Would you repeat exactly the part of the listing below that runs from the line containing "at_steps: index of" down to the line containing "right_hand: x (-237", inclusive, and nothing else?

..............................

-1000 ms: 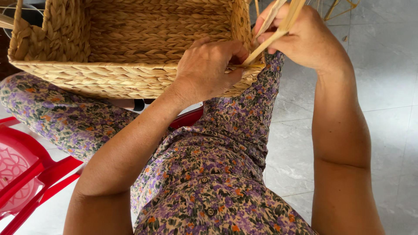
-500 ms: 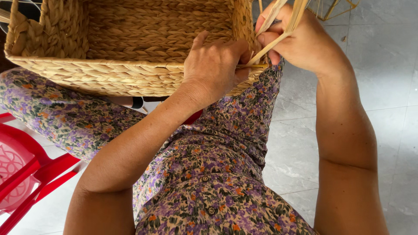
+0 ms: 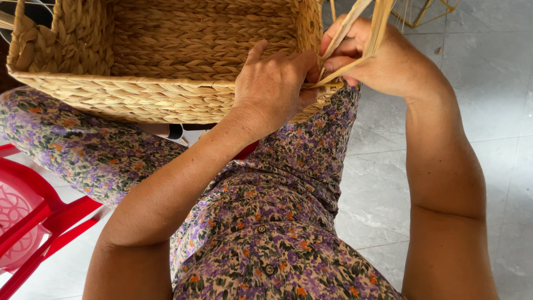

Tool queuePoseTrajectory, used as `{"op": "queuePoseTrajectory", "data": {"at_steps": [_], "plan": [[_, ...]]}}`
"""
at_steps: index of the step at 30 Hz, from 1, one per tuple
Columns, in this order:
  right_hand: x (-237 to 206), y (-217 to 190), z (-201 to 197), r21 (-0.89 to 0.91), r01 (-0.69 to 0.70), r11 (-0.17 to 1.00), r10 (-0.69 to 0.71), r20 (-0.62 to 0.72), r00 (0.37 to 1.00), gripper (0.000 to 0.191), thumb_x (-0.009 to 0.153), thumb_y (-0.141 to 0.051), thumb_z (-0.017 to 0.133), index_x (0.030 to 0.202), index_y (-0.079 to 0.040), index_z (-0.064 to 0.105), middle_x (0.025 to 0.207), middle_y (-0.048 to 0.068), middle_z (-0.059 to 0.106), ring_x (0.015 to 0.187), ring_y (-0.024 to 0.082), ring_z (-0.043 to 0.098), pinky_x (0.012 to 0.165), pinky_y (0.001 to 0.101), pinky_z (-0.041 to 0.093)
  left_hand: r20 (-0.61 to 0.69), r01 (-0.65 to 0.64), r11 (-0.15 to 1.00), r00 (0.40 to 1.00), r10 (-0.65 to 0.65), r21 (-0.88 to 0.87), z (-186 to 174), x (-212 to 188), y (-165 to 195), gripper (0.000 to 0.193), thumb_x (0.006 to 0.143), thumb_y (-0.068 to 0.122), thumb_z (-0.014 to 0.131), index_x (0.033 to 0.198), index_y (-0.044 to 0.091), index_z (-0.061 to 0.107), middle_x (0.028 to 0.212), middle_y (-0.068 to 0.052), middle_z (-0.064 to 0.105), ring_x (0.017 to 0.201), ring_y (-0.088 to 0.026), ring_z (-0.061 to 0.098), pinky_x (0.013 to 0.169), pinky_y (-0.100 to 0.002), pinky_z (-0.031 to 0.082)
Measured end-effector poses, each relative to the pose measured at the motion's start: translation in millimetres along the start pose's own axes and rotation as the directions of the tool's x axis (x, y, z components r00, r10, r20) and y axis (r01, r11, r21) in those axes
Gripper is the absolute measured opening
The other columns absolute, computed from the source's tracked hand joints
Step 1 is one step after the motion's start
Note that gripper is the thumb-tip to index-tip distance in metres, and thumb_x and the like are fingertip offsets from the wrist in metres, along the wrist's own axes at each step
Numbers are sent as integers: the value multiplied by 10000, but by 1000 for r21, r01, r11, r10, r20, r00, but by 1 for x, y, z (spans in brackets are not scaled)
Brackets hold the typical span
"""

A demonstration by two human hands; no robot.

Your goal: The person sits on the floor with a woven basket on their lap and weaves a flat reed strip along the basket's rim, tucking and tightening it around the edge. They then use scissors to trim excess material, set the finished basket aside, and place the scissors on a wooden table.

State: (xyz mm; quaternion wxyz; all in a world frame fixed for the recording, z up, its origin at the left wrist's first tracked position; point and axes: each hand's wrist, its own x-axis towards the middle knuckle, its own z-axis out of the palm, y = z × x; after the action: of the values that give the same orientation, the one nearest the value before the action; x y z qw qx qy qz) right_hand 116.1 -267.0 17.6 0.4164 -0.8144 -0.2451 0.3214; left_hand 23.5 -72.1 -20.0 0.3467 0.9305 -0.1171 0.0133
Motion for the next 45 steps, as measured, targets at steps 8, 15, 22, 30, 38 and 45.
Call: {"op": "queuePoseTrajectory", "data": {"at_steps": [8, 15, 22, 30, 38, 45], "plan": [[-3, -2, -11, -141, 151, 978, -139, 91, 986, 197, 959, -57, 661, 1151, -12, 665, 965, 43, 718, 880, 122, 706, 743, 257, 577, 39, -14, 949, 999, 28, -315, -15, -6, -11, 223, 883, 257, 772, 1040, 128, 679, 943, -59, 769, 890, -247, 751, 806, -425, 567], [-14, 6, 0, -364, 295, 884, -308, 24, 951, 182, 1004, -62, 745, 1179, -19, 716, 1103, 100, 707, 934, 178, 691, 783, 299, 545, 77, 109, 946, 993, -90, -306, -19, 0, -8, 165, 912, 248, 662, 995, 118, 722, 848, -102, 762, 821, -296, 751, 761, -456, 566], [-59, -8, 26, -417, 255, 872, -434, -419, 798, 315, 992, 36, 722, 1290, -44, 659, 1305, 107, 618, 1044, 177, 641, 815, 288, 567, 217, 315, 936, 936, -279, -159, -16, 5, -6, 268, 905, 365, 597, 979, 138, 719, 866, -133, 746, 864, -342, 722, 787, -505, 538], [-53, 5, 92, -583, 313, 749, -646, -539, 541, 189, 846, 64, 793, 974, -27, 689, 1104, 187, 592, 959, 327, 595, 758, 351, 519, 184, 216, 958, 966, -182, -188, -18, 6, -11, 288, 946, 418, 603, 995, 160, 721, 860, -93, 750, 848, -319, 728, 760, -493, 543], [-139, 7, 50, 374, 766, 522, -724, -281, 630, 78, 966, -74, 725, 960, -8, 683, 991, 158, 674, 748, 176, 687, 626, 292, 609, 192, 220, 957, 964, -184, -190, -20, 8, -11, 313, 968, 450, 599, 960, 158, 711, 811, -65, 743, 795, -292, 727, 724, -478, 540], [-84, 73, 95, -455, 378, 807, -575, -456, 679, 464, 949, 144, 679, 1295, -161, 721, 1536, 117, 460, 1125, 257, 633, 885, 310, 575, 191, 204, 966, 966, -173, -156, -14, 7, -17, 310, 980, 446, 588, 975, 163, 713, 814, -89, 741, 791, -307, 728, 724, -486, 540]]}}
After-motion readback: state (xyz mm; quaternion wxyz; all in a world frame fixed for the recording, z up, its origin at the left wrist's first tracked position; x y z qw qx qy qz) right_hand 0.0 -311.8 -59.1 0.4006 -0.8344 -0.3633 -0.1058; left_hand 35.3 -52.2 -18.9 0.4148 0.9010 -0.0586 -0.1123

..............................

■ Answer to the problem:
at_steps: index of the step at 30 Hz, from 1, one per tuple
Columns, in this order:
  right_hand: x (-237 to 206), y (-217 to 190), z (-201 to 197), r21 (-0.89 to 0.91), r01 (-0.69 to 0.70), r11 (-0.17 to 1.00), r10 (-0.69 to 0.71), r20 (-0.62 to 0.72), r00 (0.37 to 1.00), gripper (0.000 to 0.191), thumb_x (-0.009 to 0.153), thumb_y (-0.141 to 0.051), thumb_z (-0.017 to 0.133), index_x (0.030 to 0.202), index_y (-0.079 to 0.040), index_z (-0.064 to 0.105), middle_x (0.025 to 0.207), middle_y (-0.048 to 0.068), middle_z (-0.059 to 0.106), ring_x (0.015 to 0.187), ring_y (-0.024 to 0.082), ring_z (-0.043 to 0.098), pinky_x (0.012 to 0.165), pinky_y (0.001 to 0.101), pinky_z (-0.041 to 0.093)

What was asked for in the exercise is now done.